**WHAT THIS TASK INVOLVES:**
How many lines below contain the string "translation"? Reply with the figure and no further words.

Items from a data source:

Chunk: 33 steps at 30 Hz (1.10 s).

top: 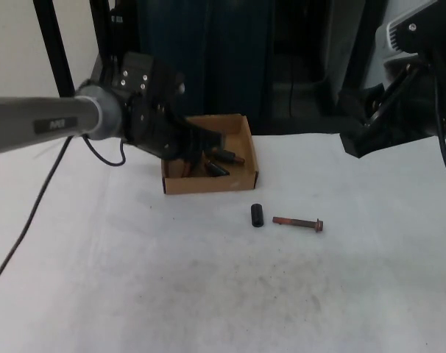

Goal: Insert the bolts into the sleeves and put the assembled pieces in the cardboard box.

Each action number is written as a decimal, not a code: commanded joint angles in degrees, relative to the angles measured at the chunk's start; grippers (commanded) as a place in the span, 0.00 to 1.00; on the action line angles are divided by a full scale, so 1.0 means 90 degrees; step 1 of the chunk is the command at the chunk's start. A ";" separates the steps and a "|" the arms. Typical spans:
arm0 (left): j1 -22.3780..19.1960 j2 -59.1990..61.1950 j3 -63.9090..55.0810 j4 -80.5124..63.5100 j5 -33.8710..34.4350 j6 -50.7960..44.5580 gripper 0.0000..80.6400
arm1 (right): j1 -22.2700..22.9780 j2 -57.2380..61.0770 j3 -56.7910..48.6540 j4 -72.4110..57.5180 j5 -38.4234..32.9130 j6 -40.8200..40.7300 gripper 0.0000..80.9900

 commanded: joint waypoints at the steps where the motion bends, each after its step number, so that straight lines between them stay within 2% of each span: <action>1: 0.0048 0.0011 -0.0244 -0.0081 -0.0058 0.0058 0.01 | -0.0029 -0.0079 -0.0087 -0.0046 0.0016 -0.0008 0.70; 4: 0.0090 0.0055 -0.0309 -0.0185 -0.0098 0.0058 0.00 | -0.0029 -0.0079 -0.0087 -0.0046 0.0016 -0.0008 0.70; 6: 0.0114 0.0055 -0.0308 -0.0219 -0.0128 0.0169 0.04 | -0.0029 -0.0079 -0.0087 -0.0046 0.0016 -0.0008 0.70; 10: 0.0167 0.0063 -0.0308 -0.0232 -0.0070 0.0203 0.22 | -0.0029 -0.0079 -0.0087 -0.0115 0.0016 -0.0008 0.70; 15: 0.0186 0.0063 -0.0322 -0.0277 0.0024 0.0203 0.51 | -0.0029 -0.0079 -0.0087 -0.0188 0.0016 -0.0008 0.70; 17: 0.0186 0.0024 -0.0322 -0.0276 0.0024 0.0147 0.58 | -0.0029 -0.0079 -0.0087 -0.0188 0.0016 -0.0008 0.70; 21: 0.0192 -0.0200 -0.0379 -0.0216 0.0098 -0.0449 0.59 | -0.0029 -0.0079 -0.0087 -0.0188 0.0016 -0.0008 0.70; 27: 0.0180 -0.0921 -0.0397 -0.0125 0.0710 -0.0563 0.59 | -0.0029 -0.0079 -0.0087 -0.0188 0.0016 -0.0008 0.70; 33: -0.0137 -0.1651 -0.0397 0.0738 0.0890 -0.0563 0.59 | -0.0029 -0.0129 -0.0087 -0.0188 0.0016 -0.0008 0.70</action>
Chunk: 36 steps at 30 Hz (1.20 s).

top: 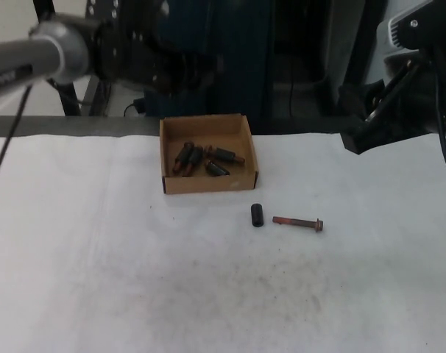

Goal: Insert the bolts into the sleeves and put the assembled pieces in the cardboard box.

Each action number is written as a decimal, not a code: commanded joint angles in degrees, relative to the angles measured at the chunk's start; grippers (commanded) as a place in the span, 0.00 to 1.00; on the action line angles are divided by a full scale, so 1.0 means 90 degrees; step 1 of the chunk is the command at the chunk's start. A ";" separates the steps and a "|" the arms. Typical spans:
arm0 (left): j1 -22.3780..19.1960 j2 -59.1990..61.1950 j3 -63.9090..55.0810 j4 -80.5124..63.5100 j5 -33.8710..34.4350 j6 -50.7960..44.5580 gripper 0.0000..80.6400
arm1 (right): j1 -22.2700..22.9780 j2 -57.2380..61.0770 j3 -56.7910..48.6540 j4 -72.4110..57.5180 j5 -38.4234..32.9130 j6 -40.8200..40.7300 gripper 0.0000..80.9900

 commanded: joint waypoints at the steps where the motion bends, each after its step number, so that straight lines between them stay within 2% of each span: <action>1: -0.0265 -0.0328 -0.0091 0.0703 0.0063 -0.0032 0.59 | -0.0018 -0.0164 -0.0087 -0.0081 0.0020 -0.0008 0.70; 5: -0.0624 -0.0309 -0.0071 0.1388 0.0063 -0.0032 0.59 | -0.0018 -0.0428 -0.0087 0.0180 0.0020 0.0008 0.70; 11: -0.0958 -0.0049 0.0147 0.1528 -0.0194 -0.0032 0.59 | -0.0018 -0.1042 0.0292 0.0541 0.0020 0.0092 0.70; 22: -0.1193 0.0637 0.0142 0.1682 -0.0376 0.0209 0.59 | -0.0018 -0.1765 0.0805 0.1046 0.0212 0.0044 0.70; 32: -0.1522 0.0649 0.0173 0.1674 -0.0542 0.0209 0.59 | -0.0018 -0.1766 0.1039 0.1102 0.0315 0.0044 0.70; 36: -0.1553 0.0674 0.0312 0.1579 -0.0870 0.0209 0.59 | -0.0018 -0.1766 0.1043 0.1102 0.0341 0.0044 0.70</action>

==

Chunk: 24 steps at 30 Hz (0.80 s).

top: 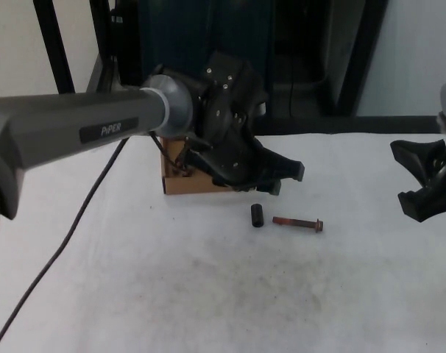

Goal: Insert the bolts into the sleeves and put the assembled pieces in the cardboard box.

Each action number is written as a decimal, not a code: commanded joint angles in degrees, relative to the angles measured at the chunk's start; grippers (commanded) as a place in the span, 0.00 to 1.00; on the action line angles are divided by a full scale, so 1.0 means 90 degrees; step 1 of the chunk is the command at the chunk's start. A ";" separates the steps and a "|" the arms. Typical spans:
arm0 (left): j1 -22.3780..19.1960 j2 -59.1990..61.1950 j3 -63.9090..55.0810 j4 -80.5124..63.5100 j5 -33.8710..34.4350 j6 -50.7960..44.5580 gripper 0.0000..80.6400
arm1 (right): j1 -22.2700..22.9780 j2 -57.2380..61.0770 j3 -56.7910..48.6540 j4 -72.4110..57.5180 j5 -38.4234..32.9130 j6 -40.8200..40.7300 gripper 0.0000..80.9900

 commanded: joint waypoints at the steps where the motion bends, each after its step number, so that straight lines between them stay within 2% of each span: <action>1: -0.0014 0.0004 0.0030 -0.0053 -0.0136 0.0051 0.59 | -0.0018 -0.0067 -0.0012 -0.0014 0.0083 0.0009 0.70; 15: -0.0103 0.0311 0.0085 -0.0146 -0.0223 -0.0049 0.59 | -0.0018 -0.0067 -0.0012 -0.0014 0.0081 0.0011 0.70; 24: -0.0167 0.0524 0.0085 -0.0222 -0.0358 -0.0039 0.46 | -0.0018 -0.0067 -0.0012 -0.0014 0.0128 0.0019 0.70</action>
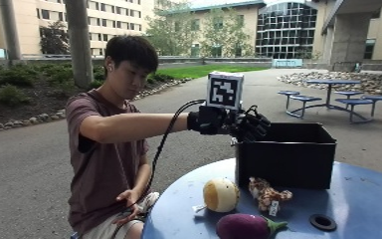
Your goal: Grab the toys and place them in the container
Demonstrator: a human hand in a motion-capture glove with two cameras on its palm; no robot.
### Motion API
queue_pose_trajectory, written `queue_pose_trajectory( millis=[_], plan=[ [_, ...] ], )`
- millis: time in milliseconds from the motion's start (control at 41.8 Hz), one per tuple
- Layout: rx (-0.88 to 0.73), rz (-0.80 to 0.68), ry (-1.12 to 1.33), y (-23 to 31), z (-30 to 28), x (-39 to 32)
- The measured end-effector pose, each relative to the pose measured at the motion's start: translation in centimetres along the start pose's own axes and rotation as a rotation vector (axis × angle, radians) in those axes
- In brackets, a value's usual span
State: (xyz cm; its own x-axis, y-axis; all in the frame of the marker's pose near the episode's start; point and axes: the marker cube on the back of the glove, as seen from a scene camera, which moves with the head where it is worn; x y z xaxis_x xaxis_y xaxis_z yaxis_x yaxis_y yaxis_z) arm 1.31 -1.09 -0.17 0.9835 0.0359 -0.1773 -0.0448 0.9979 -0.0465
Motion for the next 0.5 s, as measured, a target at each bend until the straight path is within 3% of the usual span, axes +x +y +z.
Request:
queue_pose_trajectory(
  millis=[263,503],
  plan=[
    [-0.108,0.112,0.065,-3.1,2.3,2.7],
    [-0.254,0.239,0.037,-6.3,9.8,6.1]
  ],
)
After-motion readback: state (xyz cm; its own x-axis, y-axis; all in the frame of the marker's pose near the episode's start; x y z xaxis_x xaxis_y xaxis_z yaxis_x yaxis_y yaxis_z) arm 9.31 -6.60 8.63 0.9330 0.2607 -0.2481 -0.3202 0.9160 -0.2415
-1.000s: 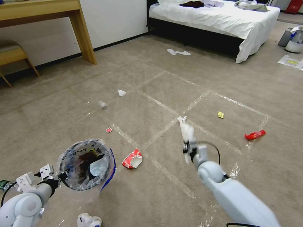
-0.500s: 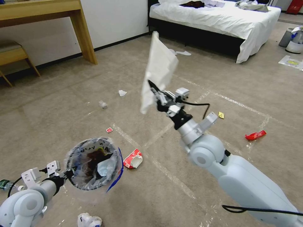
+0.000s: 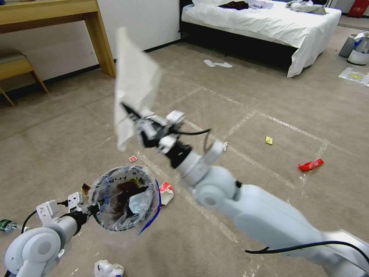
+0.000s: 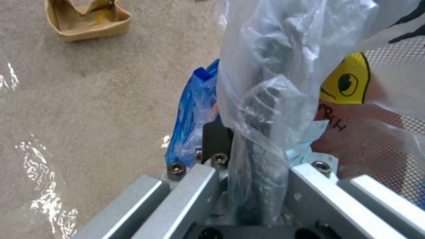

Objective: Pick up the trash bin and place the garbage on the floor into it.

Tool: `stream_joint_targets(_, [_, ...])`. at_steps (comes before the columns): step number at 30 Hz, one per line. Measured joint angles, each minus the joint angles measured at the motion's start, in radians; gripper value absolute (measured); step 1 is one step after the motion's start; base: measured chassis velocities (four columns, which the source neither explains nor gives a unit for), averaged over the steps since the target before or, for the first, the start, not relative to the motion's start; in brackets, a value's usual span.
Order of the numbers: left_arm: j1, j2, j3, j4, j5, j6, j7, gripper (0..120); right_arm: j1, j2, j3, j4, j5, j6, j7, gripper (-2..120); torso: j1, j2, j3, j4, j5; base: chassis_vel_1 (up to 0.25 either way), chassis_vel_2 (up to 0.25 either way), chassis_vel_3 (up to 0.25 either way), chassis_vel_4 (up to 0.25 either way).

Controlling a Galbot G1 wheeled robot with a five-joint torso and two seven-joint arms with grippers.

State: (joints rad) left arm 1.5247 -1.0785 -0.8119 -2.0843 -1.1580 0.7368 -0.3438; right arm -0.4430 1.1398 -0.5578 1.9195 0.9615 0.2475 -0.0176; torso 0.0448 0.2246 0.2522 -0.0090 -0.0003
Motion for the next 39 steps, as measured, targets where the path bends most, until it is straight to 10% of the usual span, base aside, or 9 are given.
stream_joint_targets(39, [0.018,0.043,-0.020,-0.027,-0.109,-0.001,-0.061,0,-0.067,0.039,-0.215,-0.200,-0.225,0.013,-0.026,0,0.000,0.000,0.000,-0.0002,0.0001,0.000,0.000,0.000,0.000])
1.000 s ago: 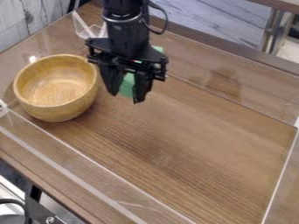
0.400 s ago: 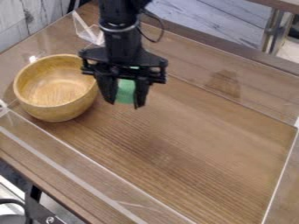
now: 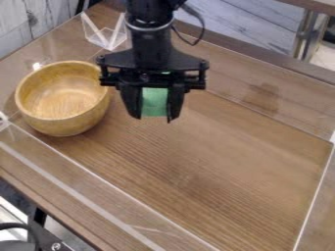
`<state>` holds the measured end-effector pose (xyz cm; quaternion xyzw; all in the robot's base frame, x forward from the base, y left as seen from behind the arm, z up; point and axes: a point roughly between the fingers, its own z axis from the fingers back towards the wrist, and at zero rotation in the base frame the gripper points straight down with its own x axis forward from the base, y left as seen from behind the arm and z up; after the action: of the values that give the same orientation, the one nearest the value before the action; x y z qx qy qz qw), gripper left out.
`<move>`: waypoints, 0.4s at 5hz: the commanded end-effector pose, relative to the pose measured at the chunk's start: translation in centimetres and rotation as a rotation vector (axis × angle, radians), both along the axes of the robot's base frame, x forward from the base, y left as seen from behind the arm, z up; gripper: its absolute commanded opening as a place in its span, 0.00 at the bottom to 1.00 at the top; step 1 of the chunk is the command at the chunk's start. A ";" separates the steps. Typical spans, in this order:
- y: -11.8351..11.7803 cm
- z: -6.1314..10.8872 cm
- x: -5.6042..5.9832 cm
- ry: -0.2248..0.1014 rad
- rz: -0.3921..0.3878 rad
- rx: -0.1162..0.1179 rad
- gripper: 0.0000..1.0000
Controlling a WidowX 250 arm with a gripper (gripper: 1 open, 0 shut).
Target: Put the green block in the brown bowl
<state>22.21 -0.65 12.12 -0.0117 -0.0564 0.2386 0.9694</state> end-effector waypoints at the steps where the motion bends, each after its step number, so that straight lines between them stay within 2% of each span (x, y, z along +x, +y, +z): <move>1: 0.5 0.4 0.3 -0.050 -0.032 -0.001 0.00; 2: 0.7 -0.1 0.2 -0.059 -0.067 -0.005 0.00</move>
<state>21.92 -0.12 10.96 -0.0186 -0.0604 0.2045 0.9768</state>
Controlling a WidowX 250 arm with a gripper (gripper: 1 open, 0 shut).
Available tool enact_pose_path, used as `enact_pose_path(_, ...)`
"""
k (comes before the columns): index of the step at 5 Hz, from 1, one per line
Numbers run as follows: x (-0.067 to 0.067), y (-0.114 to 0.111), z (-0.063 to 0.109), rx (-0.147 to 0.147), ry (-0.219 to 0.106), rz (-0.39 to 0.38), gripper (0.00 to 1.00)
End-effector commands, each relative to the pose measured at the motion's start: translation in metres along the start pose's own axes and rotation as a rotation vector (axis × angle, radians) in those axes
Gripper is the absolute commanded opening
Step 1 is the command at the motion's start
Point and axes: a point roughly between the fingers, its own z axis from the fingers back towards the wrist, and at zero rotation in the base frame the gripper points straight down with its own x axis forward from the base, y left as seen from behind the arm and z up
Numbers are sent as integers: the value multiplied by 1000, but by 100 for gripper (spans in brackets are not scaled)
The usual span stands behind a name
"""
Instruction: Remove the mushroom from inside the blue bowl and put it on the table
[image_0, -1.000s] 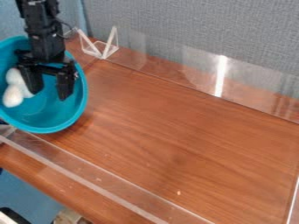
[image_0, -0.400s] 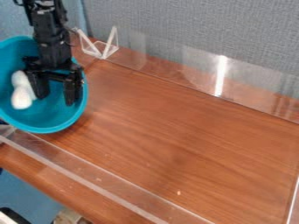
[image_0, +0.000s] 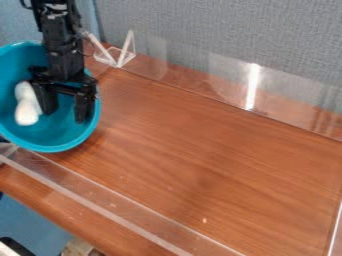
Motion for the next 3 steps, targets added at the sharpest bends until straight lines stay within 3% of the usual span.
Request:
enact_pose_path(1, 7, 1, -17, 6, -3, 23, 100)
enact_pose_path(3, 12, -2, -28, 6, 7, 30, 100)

**SOLUTION TO THE PROBLEM:**
3